How to complete this task: Lift out all lines below that contain "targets".

(Beginning of Exercise data)

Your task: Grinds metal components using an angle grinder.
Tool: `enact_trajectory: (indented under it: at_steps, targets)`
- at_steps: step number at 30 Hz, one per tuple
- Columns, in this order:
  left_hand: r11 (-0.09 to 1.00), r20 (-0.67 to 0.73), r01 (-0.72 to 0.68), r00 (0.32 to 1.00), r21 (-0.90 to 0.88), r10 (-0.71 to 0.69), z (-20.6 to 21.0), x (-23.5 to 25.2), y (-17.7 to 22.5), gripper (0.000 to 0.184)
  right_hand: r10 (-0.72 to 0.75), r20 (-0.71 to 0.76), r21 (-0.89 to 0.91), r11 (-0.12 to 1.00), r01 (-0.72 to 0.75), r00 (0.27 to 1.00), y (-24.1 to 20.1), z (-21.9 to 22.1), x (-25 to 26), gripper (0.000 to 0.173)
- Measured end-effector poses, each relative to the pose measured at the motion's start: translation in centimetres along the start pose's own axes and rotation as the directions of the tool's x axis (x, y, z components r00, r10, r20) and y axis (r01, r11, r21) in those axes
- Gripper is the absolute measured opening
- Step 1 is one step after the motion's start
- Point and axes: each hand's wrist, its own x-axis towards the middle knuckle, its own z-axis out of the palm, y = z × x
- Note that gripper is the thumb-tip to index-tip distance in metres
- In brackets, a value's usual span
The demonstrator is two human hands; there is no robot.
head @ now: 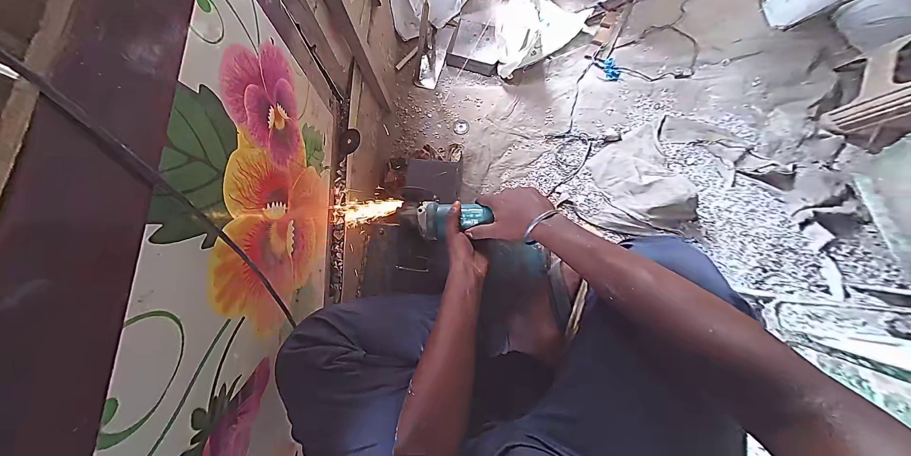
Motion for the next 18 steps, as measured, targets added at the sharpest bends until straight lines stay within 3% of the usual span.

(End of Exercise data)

Exercise result:
Tool: `enact_trajectory: (indented under it: at_steps, targets)`
Motion for the next 18 steps, as measured, targets added at the sharpest bends until straight lines stay within 3% of the usual span.

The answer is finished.